Carol Ronning Kapsner

Mary Muehlen Maring

Daniel J. Crothers

Dale V. Sandstrom

FOOTNOTES

1:

The plaintiffs initially sued two members of the Watershed District in Minnesota state court. See Zutz v. Nelson , 2009 WL 1752139 (Minn. Ct. App. 2009), review granted September 16, 2009, in which the Minnesota Court of Appeals affirmed the dismissal of the plaintiffs’ defamation claims against the two other Watershed District managers for statements made at a June 18, 2007 Watershed District meeting.  

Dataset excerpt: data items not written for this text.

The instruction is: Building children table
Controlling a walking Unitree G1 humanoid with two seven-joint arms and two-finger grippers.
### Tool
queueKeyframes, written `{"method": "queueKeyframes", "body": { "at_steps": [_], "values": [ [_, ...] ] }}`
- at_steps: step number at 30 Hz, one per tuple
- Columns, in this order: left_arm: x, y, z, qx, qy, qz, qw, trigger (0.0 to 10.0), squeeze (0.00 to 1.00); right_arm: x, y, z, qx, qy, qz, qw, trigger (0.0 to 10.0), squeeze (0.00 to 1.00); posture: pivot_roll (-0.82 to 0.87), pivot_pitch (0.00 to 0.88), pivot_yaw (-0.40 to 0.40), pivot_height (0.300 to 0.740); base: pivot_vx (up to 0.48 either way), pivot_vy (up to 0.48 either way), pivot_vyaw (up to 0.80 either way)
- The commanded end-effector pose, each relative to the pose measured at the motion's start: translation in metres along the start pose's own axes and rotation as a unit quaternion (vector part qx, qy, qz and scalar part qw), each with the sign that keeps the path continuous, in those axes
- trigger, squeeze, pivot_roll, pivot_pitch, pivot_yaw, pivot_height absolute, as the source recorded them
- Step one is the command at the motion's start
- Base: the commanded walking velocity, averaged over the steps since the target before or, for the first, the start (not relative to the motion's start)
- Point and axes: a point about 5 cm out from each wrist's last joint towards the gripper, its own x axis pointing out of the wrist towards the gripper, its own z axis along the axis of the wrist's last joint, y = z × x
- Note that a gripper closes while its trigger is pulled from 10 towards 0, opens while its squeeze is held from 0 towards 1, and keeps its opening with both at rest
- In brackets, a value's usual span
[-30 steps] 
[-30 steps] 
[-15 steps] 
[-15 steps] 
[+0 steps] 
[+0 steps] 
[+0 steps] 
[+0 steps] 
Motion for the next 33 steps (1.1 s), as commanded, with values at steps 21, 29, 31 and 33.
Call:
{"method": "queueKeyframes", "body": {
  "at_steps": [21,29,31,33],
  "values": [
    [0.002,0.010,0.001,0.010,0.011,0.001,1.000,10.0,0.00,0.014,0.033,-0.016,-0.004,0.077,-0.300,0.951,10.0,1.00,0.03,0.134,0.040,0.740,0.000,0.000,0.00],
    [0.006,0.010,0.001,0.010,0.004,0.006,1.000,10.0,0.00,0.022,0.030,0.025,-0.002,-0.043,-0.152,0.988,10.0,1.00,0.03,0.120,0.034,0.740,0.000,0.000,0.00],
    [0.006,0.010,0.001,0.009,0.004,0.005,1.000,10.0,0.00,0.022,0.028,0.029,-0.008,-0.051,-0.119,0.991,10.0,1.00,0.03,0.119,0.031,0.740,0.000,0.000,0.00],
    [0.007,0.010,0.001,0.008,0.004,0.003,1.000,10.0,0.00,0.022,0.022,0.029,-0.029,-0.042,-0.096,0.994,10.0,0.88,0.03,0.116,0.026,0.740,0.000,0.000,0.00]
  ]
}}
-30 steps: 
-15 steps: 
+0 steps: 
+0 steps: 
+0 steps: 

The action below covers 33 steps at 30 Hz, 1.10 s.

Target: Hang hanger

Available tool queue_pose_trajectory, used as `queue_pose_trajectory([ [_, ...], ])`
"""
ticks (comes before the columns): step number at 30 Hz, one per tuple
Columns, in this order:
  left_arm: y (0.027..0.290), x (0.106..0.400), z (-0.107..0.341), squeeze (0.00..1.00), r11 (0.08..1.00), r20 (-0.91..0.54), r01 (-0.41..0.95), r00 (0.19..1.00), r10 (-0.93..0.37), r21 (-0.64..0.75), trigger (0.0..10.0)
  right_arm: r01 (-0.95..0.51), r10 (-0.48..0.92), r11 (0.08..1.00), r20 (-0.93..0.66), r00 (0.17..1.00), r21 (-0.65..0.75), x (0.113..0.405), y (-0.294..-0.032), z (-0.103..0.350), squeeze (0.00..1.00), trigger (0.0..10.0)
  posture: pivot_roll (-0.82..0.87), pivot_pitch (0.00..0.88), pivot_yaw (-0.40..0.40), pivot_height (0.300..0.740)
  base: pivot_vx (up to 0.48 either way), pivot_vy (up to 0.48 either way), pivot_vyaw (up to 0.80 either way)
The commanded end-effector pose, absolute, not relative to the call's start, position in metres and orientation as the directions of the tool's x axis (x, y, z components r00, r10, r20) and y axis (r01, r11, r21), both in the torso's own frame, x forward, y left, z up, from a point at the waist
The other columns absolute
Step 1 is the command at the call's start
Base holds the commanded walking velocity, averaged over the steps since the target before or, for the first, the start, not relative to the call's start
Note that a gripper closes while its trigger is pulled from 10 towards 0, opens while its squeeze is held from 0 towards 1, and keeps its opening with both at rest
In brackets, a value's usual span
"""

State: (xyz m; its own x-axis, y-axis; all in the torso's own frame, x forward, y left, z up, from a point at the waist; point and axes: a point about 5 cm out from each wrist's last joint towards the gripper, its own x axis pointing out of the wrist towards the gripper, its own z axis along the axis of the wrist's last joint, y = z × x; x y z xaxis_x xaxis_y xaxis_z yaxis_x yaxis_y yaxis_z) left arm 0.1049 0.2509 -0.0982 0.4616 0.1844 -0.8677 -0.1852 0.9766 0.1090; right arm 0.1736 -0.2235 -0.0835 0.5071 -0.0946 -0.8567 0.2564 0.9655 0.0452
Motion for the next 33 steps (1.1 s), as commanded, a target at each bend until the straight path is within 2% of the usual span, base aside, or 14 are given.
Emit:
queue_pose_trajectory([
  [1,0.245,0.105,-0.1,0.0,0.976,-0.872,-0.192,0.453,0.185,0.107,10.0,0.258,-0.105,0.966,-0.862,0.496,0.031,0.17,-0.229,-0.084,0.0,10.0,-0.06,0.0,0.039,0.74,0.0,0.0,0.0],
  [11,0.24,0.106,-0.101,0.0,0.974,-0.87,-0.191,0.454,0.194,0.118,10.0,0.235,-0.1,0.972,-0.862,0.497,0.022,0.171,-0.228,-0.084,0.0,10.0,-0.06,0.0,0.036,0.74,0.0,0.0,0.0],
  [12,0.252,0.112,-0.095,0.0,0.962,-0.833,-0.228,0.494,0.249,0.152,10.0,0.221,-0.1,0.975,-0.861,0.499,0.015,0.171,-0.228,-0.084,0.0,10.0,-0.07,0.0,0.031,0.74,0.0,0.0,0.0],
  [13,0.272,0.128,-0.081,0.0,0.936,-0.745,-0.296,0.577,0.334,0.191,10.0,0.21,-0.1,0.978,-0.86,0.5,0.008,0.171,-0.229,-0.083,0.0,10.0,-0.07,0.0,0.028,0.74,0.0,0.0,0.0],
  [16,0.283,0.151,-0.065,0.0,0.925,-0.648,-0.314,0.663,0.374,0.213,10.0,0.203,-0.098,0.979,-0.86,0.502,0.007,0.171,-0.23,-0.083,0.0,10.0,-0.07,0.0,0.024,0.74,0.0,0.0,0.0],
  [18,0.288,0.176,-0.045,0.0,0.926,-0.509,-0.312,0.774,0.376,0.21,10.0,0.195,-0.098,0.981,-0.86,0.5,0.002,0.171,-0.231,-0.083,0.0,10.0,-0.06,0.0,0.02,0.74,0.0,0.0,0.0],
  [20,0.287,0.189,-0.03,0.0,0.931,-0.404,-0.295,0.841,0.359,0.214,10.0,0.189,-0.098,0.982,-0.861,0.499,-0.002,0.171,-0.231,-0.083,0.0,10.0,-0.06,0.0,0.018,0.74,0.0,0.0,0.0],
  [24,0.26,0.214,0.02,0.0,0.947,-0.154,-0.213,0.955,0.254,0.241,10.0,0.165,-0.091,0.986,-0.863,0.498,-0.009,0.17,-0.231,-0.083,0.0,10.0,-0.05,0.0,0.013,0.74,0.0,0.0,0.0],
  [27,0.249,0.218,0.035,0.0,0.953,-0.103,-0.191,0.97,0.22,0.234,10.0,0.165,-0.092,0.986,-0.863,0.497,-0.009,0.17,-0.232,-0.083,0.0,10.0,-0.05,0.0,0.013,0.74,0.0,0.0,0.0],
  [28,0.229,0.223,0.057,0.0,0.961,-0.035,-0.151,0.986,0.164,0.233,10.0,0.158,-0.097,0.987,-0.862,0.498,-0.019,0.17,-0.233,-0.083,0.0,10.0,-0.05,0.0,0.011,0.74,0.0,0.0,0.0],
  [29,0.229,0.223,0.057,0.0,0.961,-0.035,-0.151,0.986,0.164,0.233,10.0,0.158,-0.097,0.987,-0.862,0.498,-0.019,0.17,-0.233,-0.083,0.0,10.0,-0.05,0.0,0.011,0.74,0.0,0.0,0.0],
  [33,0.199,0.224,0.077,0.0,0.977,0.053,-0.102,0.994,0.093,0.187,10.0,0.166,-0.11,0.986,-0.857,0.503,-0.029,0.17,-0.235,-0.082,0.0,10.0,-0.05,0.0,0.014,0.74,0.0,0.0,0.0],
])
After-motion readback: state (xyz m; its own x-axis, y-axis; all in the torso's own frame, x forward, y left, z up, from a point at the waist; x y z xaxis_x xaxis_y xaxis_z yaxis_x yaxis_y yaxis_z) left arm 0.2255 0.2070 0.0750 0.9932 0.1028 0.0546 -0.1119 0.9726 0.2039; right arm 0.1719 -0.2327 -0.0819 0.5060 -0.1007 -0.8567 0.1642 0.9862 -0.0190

The plaintiffs also sued the two Watershed District managers, a board administrator, a board employee, RoughRider, and Kamrowski in federal district court, asserting claims under 42 U.S.C. § 1983 and under state law for defamation.  The Eighth Circuit Court of Appeals affirmed the dismissal of the plaintiffs’ complaint, concluding it failed to state a federal cause of action and the federal district court had discretion to dismiss the state law claims without prejudice.   Zutz v. Nelson , 601 F.3d 842, 846-50 (8th Cir. 2010).